─── Record extracts ───
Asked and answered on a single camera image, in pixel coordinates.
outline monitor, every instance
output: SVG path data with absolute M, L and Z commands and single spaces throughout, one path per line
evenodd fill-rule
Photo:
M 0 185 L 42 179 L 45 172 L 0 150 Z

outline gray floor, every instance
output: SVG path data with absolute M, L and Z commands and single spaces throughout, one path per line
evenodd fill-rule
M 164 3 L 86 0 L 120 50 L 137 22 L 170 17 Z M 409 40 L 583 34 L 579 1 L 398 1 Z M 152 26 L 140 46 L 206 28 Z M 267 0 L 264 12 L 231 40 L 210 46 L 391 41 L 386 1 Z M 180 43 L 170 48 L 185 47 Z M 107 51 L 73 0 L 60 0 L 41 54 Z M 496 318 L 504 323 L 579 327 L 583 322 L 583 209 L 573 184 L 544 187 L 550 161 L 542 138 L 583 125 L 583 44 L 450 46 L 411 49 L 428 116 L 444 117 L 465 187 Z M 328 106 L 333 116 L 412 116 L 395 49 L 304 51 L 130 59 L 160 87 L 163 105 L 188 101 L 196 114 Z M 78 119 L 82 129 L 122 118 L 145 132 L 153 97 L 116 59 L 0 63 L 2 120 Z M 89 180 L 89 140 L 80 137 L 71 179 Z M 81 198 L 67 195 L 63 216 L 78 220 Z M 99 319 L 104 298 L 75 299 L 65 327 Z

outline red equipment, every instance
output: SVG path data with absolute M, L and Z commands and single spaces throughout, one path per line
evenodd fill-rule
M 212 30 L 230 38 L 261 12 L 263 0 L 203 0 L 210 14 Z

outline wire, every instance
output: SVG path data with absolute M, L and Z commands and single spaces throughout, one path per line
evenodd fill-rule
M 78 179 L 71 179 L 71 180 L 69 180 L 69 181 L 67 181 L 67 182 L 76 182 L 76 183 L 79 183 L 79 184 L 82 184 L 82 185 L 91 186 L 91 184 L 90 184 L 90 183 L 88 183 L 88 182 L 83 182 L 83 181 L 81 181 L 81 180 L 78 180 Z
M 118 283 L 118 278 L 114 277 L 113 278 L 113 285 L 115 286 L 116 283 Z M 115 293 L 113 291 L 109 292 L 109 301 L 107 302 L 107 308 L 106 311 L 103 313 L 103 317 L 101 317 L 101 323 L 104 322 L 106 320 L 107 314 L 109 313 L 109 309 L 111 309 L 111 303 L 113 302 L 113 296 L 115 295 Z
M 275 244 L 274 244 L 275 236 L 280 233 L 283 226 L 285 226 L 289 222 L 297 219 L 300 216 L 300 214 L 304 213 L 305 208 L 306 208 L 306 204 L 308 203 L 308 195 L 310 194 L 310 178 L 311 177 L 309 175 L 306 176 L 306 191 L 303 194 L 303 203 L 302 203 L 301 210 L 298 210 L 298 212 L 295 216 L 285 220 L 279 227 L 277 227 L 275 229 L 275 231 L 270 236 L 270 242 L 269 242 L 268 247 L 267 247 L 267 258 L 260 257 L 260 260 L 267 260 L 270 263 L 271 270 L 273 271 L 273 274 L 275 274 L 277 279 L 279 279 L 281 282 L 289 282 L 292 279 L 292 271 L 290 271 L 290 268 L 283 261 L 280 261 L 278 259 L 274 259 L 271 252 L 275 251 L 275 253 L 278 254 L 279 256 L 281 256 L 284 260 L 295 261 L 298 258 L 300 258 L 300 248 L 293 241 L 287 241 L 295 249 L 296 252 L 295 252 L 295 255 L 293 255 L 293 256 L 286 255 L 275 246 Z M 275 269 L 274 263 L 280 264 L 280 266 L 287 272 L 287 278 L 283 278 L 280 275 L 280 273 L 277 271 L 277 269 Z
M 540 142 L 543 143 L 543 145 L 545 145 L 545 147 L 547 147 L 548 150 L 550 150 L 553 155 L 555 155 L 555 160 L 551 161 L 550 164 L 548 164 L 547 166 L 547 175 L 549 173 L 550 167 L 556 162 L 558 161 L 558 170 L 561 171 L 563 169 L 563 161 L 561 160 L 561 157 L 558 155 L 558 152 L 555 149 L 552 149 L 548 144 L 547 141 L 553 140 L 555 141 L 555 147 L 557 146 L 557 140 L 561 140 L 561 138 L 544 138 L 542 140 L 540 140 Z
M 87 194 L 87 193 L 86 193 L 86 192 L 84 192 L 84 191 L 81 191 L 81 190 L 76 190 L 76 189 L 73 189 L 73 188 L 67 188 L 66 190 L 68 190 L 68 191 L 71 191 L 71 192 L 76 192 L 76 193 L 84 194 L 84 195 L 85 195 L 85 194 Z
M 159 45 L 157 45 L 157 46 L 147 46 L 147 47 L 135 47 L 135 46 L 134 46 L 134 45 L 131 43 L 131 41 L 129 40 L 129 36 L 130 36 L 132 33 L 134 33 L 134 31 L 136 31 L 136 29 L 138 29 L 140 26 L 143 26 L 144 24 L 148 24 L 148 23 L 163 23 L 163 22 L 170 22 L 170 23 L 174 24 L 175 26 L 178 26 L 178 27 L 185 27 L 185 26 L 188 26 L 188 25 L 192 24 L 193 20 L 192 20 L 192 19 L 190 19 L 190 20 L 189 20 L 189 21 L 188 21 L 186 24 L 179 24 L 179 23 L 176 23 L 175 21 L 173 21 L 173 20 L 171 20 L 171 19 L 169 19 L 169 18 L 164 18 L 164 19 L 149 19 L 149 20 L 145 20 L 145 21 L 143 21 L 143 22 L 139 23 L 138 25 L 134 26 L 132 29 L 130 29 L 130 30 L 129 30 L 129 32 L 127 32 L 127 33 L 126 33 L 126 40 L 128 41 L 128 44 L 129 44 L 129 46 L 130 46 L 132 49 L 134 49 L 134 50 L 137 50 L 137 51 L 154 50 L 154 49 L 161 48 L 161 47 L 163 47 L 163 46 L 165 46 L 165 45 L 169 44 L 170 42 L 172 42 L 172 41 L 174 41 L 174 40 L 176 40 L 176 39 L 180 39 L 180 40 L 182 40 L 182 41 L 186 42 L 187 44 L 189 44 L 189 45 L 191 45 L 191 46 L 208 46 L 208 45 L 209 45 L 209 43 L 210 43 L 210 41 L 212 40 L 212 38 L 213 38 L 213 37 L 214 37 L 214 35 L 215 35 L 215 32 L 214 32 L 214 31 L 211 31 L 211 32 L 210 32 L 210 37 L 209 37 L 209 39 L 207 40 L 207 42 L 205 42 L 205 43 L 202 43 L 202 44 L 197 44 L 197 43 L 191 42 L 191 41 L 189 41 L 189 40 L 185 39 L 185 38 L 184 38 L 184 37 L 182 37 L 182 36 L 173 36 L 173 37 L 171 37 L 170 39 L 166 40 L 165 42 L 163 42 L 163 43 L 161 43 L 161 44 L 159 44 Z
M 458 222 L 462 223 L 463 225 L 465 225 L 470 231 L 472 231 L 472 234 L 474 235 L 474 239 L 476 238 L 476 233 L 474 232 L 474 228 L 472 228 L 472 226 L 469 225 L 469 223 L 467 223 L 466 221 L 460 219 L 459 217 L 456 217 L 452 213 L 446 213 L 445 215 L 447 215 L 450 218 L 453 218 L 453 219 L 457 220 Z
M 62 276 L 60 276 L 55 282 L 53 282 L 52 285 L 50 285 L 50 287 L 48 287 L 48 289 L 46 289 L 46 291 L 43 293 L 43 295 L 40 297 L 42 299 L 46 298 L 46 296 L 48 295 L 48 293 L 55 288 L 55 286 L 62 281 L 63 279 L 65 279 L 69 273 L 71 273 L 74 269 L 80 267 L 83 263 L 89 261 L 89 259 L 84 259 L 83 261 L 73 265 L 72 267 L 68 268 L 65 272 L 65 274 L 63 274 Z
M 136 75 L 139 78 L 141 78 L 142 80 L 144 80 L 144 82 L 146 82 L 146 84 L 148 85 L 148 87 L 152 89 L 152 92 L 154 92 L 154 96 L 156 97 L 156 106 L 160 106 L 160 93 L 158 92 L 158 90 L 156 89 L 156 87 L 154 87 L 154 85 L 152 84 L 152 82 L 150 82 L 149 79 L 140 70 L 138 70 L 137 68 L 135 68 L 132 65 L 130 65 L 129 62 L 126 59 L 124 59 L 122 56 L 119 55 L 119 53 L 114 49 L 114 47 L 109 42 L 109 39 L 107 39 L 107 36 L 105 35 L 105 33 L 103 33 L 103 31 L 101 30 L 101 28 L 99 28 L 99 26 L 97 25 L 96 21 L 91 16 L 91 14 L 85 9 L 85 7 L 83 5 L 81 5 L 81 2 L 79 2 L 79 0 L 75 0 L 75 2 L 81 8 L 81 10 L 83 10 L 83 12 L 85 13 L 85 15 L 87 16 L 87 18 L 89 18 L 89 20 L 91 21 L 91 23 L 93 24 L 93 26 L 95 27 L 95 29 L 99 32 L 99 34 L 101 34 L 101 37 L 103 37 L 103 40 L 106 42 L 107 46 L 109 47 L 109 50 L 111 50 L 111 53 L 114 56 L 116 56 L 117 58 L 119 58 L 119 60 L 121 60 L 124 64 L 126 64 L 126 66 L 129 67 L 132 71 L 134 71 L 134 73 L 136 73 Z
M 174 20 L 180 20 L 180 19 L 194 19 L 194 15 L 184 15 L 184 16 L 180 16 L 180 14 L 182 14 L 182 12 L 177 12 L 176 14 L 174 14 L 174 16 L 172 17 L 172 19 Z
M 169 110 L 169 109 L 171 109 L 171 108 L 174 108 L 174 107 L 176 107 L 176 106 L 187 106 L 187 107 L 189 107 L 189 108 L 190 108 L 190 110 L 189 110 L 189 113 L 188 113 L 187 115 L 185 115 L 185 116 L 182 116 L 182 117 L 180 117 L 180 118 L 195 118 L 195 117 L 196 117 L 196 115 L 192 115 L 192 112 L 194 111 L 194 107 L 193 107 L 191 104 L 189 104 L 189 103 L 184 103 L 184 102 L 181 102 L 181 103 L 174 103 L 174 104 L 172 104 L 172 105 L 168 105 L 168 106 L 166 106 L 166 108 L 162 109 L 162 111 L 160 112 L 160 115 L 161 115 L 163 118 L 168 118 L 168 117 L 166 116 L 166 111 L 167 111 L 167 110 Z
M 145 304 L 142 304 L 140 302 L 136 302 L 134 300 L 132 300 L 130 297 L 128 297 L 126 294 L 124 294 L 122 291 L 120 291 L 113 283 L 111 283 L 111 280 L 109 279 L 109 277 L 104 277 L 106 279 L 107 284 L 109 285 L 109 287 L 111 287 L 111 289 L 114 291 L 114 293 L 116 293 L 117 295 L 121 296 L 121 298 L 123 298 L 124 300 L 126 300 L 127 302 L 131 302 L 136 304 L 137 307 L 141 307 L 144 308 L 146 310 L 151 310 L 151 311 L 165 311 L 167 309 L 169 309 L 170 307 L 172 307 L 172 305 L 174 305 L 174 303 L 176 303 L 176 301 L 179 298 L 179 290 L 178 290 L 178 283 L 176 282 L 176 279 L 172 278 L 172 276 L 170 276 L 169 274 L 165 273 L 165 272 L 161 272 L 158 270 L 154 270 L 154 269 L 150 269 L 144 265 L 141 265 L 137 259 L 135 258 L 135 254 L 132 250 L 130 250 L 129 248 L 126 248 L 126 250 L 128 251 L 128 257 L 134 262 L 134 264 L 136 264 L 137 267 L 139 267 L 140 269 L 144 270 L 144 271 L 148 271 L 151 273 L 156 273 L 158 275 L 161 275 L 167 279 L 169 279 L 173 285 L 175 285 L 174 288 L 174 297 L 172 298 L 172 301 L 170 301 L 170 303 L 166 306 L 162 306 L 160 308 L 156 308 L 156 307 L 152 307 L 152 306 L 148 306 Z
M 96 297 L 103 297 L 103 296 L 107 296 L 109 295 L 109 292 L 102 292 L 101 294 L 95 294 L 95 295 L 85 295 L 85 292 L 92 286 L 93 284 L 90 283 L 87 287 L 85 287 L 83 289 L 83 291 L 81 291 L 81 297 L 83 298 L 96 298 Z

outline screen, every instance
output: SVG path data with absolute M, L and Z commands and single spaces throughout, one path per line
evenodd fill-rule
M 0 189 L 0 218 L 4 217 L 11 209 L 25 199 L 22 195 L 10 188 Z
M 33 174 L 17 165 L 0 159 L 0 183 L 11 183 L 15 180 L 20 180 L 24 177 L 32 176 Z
───
Assignment.
All lines starting at the one holding "outline screen, every instance" and ending at the last line above must be output exactly, and no other line may appear.

Answer below.
outline screen, every instance
output: SVG path data with absolute M, L and Z commands and single spaces throughout, one path per line
evenodd fill-rule
M 0 189 L 0 218 L 4 217 L 11 209 L 25 199 L 22 195 L 10 188 Z
M 33 174 L 17 165 L 0 159 L 0 183 L 11 183 L 15 180 L 20 180 L 24 177 L 32 176 Z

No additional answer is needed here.